YOUR TASK – Only one stretch of the data below is needed. Output the lines from the one with "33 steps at" up to and including the one with "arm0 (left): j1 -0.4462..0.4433", exactly as they stand.

MATERIAL FOR THIS EXERCISE –
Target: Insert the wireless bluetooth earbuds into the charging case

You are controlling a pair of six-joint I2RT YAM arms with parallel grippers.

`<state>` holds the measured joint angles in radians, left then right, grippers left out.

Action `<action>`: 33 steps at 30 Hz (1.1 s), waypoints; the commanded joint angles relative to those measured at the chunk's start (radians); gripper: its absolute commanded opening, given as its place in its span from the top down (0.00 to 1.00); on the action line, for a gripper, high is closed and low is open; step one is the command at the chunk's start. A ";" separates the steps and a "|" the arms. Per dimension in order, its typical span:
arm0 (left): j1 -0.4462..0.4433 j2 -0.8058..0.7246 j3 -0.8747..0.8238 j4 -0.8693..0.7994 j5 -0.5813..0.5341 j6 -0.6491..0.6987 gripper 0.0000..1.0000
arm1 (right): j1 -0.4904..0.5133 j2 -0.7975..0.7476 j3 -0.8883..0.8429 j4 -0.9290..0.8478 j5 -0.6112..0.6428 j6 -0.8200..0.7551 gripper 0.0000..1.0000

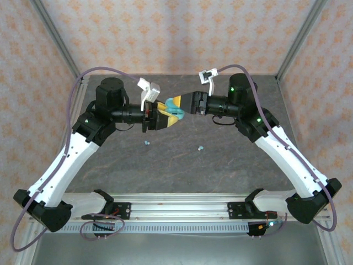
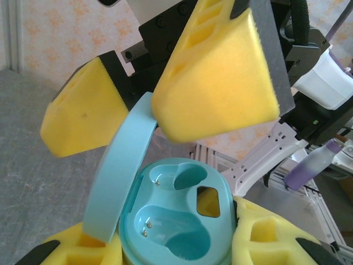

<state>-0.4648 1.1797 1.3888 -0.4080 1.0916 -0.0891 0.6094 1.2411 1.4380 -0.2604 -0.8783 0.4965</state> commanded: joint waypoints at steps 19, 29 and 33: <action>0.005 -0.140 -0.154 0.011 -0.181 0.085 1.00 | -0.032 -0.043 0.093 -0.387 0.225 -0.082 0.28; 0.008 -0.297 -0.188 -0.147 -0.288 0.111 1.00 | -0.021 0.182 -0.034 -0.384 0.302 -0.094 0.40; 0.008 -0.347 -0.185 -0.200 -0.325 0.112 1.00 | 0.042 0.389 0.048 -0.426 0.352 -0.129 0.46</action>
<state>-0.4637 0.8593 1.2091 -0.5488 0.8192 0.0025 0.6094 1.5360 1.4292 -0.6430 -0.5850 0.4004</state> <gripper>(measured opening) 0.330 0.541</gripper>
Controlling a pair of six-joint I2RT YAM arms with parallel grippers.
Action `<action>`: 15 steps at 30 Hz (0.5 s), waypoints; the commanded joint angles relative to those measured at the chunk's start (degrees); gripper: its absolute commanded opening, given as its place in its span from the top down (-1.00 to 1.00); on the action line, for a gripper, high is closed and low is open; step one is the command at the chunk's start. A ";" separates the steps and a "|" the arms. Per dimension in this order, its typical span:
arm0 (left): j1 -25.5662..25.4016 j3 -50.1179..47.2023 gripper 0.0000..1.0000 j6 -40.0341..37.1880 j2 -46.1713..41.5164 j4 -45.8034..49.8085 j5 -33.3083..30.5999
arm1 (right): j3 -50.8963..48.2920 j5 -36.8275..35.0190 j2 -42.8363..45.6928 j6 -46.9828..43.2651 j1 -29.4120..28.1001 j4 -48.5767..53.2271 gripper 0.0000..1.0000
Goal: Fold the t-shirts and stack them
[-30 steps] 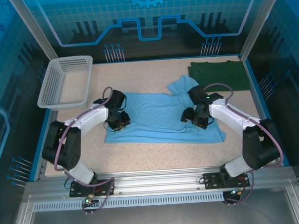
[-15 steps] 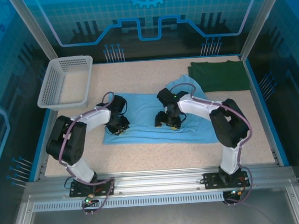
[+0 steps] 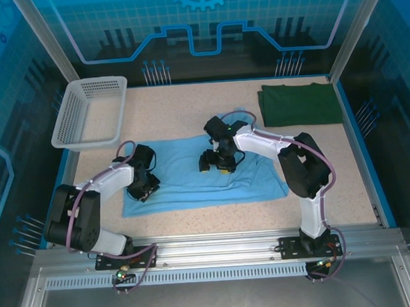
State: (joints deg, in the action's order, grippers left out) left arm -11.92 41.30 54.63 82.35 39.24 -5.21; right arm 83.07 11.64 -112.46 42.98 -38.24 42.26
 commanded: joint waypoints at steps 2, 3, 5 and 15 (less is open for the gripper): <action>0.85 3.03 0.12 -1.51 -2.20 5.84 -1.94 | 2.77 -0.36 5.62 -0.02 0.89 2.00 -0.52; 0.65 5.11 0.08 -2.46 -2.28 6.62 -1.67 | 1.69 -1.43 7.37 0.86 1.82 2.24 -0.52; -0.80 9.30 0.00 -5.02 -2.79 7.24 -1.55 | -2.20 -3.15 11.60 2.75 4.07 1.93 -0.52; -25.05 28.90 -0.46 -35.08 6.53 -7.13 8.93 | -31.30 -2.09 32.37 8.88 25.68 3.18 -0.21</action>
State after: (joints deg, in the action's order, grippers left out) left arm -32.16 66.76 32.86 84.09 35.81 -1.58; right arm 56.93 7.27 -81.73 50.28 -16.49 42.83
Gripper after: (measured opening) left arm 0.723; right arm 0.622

EXERCISE SOLUTION –
Action `<action>`: 33 steps at 30 Hz (1.1 s), waypoints; the commanded joint angles relative to those measured at the chunk's start (radians); gripper: its absolute commanded opening, given as its place in its span from the top down (0.00 to 1.00); on the action line, for a gripper, high is closed and low is open; step one is the command at the chunk's start. A ";" separates the steps and a "|" the arms. Per dimension in order, its typical span:
arm0 (left): j1 -0.4462..0.4433 j2 -0.8058..0.7246 j3 -0.8747..0.8238 j4 -0.8693..0.7994 j5 -0.5813..0.5341 j6 -0.6491..0.6987 gripper 0.0000..1.0000

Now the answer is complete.